● **Your assignment**
Retype the whole listing below precisely.
▽
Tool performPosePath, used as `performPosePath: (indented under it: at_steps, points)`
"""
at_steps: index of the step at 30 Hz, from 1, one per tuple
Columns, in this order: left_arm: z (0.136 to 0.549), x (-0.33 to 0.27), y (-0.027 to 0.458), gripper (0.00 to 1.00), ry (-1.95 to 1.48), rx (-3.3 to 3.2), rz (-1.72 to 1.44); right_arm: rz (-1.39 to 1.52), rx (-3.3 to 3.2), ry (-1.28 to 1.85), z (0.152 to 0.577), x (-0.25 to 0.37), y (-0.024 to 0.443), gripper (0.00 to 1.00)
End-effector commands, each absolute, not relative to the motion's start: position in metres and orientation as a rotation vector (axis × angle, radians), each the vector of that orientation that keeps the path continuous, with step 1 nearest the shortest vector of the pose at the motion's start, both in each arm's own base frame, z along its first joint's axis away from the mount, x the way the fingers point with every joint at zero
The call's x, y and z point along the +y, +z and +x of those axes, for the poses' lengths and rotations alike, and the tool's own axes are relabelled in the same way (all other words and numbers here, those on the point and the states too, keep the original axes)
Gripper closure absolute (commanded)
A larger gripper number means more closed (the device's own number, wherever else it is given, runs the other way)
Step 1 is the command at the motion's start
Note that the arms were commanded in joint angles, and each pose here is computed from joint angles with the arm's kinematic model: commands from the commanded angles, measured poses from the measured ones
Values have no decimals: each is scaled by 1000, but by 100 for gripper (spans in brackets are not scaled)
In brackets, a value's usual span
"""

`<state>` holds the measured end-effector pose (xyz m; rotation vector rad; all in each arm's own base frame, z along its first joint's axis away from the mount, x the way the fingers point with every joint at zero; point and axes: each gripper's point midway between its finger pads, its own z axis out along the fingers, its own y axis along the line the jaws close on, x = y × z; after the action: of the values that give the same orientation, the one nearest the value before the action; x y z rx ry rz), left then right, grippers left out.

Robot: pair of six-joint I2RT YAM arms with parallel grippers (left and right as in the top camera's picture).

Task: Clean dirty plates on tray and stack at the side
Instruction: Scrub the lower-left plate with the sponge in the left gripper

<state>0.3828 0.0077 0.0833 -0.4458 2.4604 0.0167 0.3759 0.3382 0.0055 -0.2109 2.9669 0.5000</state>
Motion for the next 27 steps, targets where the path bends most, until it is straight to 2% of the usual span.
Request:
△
● **Result for this task**
Tool performPosePath, used as `performPosePath: (indented under it: at_steps, points)`
"""
at_steps: index of the step at 30 Hz, from 1, one per tuple
Columns, in this order: left_arm: z (0.136 to 0.549), x (-0.33 to 0.27), y (-0.027 to 0.458), gripper (0.00 to 1.00), ry (-1.95 to 1.48), rx (-3.3 to 3.2), rz (-1.72 to 1.44); right_arm: rz (-1.39 to 1.52), rx (-3.3 to 3.2), ry (-1.28 to 1.85), z (0.152 to 0.577), x (-0.25 to 0.37), y (-0.024 to 0.443), gripper (0.00 to 1.00)
End-effector commands, each absolute, not relative to the motion's start: position in metres and orientation as a rotation vector (axis × angle, radians), each the vector of that orientation that keeps the path continuous, with step 1 nearest the shortest vector of the pose at the motion's start, both in each arm's own base frame, z along its first joint's axis away from the mount, x the way the fingers point with every joint at zero
The call's x, y and z point along the +y, +z and +x of those axes, for the poses' lengths and rotations alike, and the tool's own axes are relabelled in the same way (all other words and numbers here, those on the point and the states too, keep the original axes)
Gripper closure absolute (commanded)
A larger gripper number means more closed (the device's own number, wherever else it is given, runs the other way)
Step 1 is the command at the motion's start
Note that the arms were commanded in joint angles, and each pose here is computed from joint angles with the arm's kinematic model: commands from the commanded angles, measured poses from the measured ones
Values have no decimals: each is scaled by 1000, but by 100 for gripper (spans in brackets are not scaled)
In brackets, a value's usual span
"""

`<state>` holds the measured end-effector pose (xyz m; rotation vector rad; all in each arm's own base frame, z along its first joint's axis away from the mount, x the way the fingers point with every joint at zero; point and axes: each gripper's point midway between its finger pads, its own z axis out along the fingers, its own y axis along the line the jaws close on, x = y × z; after the action: of the values that give the same orientation, the one nearest the value before the action; x y z rx ry rz), left then right, grippers left out.

Robot: pair of six-joint I2RT YAM arms with parallel grippers (left and right as in the top camera's picture).

Task: Clean dirty plates on tray and stack at the side
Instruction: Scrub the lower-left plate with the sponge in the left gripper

<state>0.3828 0.0077 0.0833 -0.4458 2.4604 0.0167 0.3759 0.3382 0.0055 -0.2109 2.9669 0.5000</state>
Motion for the next 27 steps, targets where the path bends most, until it is straight to 2% of the usual span.
Request:

No additional output is needed.